In the last blog post I introduced my own patented Solution Skill model:
I won’t repeat the content of the last blog post, that’s what hyperlinks are for. The goal of this post is to address this simple question: as a Solution Architect, how can you help the situation?
Well, your main goal should be to avoid creating solutions generating a lot of fourth-quadrant jobs. What are those jobs anyway? I use to work at a place filled with those jobs. Fortunately, mine was closer to the third quadrant, but most people I managed or interacted with were in the fourth quadrant spewing against their faith. This is where I created that model in my head!
Basically, a fourth quadrant job is something super complicated and super boring to do.

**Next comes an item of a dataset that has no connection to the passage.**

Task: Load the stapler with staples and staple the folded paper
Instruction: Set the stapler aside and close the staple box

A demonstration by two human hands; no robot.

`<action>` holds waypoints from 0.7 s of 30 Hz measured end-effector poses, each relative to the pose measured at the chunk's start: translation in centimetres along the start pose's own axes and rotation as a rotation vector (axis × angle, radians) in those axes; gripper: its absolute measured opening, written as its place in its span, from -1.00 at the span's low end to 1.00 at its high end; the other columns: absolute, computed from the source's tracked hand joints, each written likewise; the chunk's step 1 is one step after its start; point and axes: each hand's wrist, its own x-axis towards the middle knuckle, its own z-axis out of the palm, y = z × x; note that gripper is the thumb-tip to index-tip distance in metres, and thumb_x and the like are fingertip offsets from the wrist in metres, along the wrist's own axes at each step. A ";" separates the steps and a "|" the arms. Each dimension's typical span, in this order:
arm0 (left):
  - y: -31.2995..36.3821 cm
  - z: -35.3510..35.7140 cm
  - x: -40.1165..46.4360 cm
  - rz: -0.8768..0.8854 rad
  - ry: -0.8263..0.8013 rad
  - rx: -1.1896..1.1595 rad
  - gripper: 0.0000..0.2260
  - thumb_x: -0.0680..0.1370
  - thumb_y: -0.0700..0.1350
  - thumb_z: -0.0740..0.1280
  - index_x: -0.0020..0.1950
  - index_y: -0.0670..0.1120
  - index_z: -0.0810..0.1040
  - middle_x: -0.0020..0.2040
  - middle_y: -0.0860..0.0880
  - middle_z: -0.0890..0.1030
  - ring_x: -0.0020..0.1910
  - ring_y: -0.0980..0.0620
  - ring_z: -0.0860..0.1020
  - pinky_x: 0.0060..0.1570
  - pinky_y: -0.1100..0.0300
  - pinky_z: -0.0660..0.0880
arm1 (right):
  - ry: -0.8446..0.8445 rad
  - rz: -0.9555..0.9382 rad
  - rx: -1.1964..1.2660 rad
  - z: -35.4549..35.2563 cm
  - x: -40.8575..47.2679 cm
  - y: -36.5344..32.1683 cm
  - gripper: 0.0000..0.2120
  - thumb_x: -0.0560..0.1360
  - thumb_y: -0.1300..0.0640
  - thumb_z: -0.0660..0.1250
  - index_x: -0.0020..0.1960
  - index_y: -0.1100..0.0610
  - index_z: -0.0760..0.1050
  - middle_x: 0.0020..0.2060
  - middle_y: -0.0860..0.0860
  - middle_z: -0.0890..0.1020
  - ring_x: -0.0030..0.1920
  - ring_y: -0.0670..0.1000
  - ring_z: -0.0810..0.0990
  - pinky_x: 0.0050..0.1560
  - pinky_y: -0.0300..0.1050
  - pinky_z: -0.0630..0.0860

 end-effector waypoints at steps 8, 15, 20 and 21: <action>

Examples:
- Doing a lot of file copies with some complicated patterns (e.g. those 2 files goes in here, those other 3 goes in there, but you must rename them with a timestamp, etc.) . A typical example is manual deployment.

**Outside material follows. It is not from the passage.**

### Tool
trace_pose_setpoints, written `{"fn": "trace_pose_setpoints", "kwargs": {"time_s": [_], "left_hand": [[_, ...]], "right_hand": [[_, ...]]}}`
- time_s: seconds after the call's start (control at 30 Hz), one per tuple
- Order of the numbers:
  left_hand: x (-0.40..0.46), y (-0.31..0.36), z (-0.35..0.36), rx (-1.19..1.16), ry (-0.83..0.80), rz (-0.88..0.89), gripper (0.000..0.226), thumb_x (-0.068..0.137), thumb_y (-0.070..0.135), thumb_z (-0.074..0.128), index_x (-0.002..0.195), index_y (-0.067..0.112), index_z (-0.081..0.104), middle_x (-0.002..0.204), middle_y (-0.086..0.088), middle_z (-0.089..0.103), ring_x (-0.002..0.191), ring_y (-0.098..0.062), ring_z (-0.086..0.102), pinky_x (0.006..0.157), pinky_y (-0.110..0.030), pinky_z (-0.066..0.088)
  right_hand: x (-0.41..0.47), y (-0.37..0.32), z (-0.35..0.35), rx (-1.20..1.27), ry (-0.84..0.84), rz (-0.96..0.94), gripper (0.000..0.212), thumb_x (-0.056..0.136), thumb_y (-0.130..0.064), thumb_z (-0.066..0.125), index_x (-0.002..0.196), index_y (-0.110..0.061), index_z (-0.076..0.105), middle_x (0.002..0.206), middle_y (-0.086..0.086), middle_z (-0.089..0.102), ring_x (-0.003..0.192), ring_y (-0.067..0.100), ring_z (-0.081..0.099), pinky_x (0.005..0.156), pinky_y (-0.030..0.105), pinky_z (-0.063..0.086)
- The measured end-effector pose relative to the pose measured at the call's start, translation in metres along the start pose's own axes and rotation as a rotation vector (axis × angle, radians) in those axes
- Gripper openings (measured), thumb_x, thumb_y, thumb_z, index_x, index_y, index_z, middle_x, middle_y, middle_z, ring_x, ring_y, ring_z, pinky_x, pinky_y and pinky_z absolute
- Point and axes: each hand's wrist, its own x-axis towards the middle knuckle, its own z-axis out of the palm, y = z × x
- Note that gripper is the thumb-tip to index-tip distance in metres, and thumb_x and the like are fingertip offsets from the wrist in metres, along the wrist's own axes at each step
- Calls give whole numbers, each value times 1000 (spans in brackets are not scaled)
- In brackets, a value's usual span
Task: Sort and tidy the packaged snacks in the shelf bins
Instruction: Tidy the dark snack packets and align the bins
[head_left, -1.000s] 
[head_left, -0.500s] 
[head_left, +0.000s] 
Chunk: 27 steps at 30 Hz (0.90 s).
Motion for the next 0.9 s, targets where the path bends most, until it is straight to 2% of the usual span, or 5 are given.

- Every time you want to support a new customer, you need to create an XSLT to transform a neutral XML into a branded HTML. XSLT is complicated. Evil complicated. It should only be used to power rocket ships, not as a standard part of a business process.
- You have a B2B solution relying on some duct taped integration where a file is dropped into an FTP site, caught by a BizTalk Server, some messages are sent to MSMQ, un-queued by a Windows Service with funky credential settings and pushed to an internal web service. That was super cool on paper, except that in operation, that sucks because the FTP site goes down, the MSMQ gets poisoned, the Windows Services is unable to start once in a while, your Web Service is flaky and there is this SQL job running once in a while that causes delay that breaks other parts. So… you have a poor dude somewhere who needs to understand all this technological task and probe around to find the problem of the day when customers or accounting start screaming at him.
- The solution has a superbly layered design. I mean it has a lot of layers! Each layer has a small responsibility. So there are 8 layers forwarding each other some piece of information in different form. The problem is that every time you want to add some capability to that solution, you need to create 8 interfaces, 8 implementation classes, 7 custom constructors, override 6 methods, etc. . Same thing when you want to change a bit your data representation. The girl doing that needs to understand the subtlety of each layer, class, factory, strategy, etc. so she can copy files around and rename classes / variables for 2 hours.
Recognised a pattern? Boring job requiring a degree to perform. But more specifically:
- Non-automated repetitive work (manual deployment)
- A complicated technology used to do what a simpler technology could do (XSLT vs HTML)
- Too many sub-systems interacting in a brittle way (duct taped integration)
- Abstraction and decoupling thrown at the end-consumer’s face instead of buried in the foundation of an application (e.g. too many layers, ceremony to create something)
Basically, complexity surfaced at the wrong level.
Your job as a Solution Architect, in order to address maintainability, is to ensure that what doesn’t need to be complex isn’t, even if it means not using 3 new techs and 5 patterns at the same time. It also is to ensure that what needs to be complex, because it express something complex in the business logic / process, is positioned at the right level in your architecture, mostly, buried somewhere you do not need to touch everyday, so you can send your 3rd quadrant ninja dude look it up every blue moon.
There isn’t any recipe, but what helps me is to think about how the solution is going to be maintained. Nowadays, we more often than not replace an existing system, so it’s easy to ask around in order to know what type of change requests the old system got and what type of staff handled those tasks. Imagine them and figure out how many technologies they have to be comfortable with in order to do perform those tasks and optimize.